Over the coming months, Soubeiran will be focused on steering a cross-sector effort to improve the private sector's approach to biodiversity, dubbed the One Planet Business for Biodiversity (OP2B) initiative.

The coalition, which was launched by Danone at last year's UN COP climate conference, counts consumer goods heavyweights l'Oréal, Google, McCain, Walmart, Kellogg, Nestlé, and Unilever. The companies have promised to work together to scale up regenerative agriculture practices, to increase the number of ingredients sourced in order to reduce the world's reliance on a handful of crops, and to better protect local ecosystems through nature restoration and eliminating deforestation.
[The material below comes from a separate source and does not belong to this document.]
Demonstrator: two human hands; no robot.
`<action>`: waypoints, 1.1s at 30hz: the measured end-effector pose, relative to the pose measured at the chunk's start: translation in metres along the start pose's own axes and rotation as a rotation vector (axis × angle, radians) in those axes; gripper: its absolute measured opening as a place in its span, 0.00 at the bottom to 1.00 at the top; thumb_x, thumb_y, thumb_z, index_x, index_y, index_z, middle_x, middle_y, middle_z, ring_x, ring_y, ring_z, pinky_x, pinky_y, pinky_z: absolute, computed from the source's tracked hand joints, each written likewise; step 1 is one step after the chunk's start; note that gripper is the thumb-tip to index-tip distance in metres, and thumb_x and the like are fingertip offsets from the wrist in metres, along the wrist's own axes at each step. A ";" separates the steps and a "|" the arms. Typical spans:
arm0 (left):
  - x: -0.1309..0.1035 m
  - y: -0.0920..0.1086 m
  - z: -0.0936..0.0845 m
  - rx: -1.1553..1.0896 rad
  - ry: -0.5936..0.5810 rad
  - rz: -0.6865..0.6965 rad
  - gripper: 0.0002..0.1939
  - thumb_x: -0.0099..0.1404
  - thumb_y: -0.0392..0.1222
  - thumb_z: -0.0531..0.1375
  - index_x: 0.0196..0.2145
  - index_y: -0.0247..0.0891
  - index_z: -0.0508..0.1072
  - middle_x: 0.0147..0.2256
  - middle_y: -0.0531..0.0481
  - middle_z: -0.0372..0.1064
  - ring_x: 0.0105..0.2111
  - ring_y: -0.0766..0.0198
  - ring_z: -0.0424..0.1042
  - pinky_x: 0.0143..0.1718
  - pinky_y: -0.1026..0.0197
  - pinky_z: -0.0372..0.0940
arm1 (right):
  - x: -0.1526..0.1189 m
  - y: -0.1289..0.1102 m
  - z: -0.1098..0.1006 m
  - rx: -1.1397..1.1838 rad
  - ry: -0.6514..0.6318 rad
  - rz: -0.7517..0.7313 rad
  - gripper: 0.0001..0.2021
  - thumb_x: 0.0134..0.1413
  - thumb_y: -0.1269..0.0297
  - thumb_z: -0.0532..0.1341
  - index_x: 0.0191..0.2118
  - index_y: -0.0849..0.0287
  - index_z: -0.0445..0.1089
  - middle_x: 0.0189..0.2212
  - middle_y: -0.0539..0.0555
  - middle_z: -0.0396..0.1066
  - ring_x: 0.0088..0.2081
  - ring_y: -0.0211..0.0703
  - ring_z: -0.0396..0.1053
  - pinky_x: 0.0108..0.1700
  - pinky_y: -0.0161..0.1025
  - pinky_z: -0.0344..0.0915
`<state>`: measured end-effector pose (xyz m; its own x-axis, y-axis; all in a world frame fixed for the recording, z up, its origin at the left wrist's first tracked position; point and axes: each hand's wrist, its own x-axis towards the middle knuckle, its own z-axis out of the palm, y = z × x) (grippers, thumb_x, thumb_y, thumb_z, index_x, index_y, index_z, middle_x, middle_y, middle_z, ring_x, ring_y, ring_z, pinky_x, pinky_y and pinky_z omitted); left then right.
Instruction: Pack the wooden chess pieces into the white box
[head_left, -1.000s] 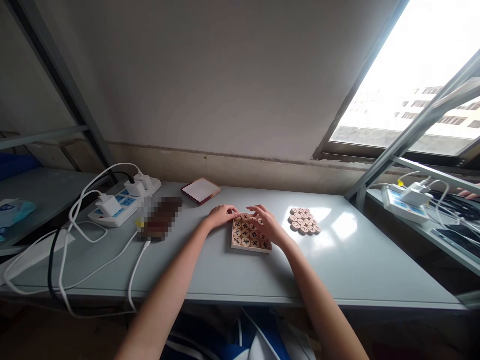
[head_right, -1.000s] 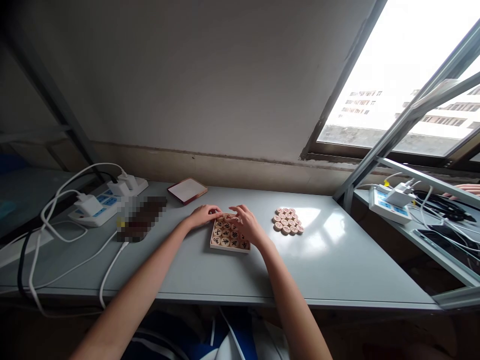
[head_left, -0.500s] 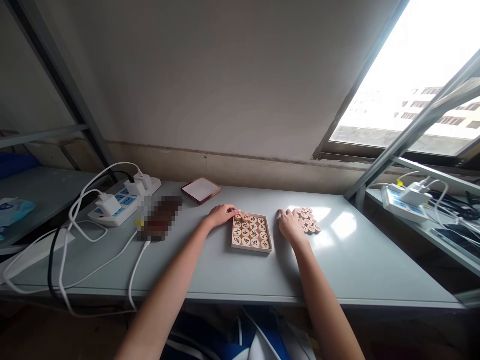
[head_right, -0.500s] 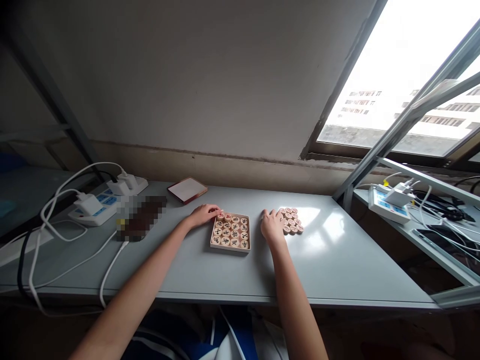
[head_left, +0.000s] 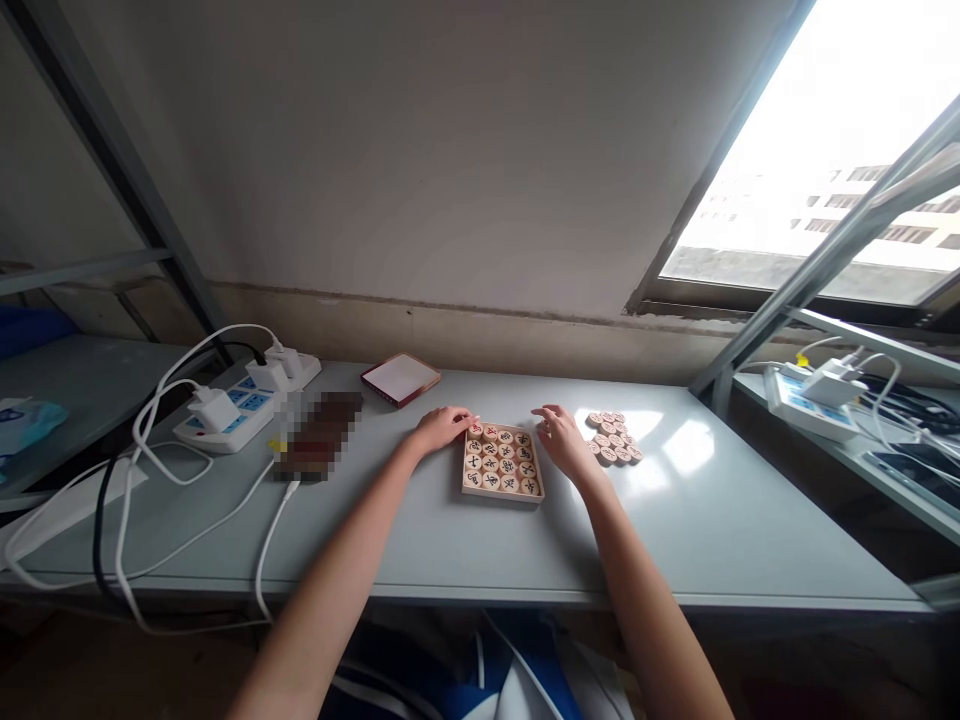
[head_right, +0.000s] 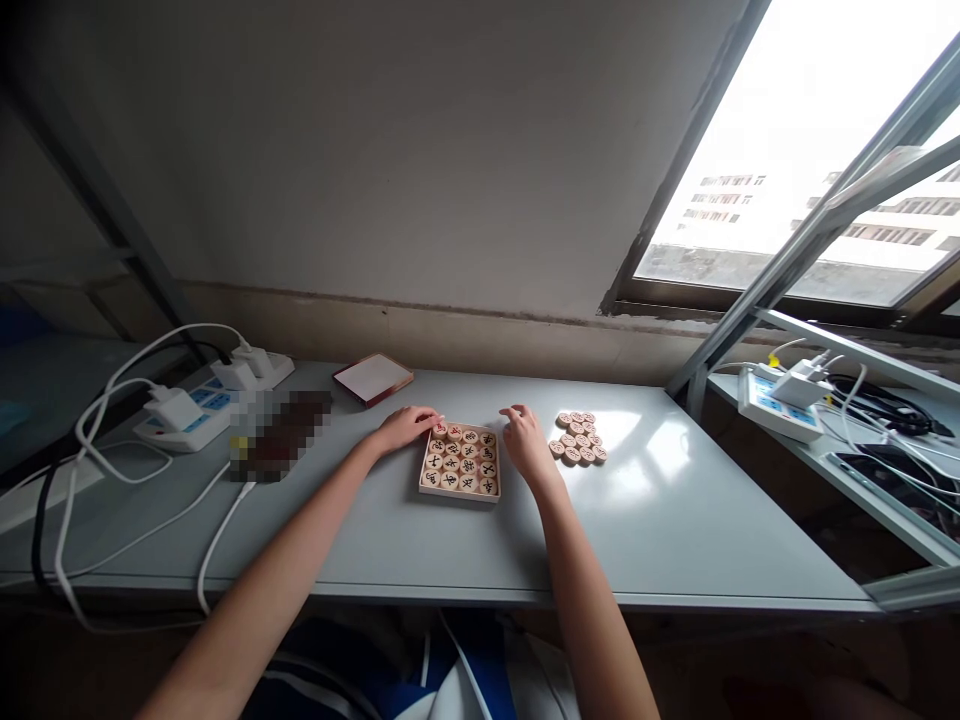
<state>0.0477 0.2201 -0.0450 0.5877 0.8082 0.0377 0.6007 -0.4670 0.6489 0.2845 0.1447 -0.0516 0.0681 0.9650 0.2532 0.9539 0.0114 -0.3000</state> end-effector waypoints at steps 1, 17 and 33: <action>0.000 0.000 0.000 0.005 0.000 0.001 0.24 0.63 0.58 0.45 0.35 0.40 0.73 0.32 0.49 0.73 0.32 0.59 0.68 0.33 0.63 0.58 | 0.000 -0.002 -0.001 -0.020 0.016 0.006 0.19 0.55 0.73 0.48 0.52 0.62 0.63 0.51 0.60 0.60 0.51 0.47 0.60 0.50 0.40 0.60; -0.001 0.003 -0.001 0.006 0.007 -0.012 0.19 0.63 0.54 0.48 0.38 0.41 0.73 0.36 0.49 0.73 0.37 0.58 0.69 0.35 0.62 0.60 | -0.004 -0.018 -0.015 -0.083 0.109 -0.014 0.11 0.57 0.63 0.52 0.40 0.57 0.69 0.38 0.54 0.70 0.39 0.44 0.67 0.39 0.40 0.58; -0.002 0.003 -0.001 0.026 0.019 0.007 0.18 0.61 0.53 0.49 0.38 0.42 0.73 0.36 0.50 0.73 0.37 0.58 0.69 0.36 0.62 0.61 | -0.007 -0.035 -0.013 0.322 -0.106 -0.274 0.11 0.57 0.61 0.54 0.43 0.52 0.69 0.39 0.52 0.67 0.36 0.38 0.67 0.37 0.35 0.64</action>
<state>0.0481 0.2176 -0.0427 0.5816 0.8115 0.0570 0.6104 -0.4816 0.6289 0.2541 0.1337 -0.0307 -0.2208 0.9364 0.2728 0.7917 0.3354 -0.5106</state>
The group is currently developing a framework for action that will be unveiled at the IUCN World Conservation Congress, which was postponed six months to January 2021 in the wake of the pandemic.

The initiative has been inspired by "systems thinking" Soubeiran explains, and will focus on specific actions that can be monitored instead of overarching science-based targets or percentage-based goals. "With OP2B the focus is on action, action that can trigger a transformation," he says, adding that that the single-issue, action-orientated initiative is "quite a new way of collaborating" for Danone.

Overall, Soubeiran is buoyed by the boundless opportunities' biodiversity boosting initiatives present to food companies looking to enrich their portfolios - a fact underlined by this week's World Economic Forum study highlighting how a nature-focused recovery could deliver over $10tr of economic gains. "Very often, sustainability is seen as a constraint - about less carbon, less pesticide, less fertiliser," Soubeiran reflects. "But biodiversity is about more: More choice, more taste, more experience. It's a very interesting topic and creates a positive spin on sustainability."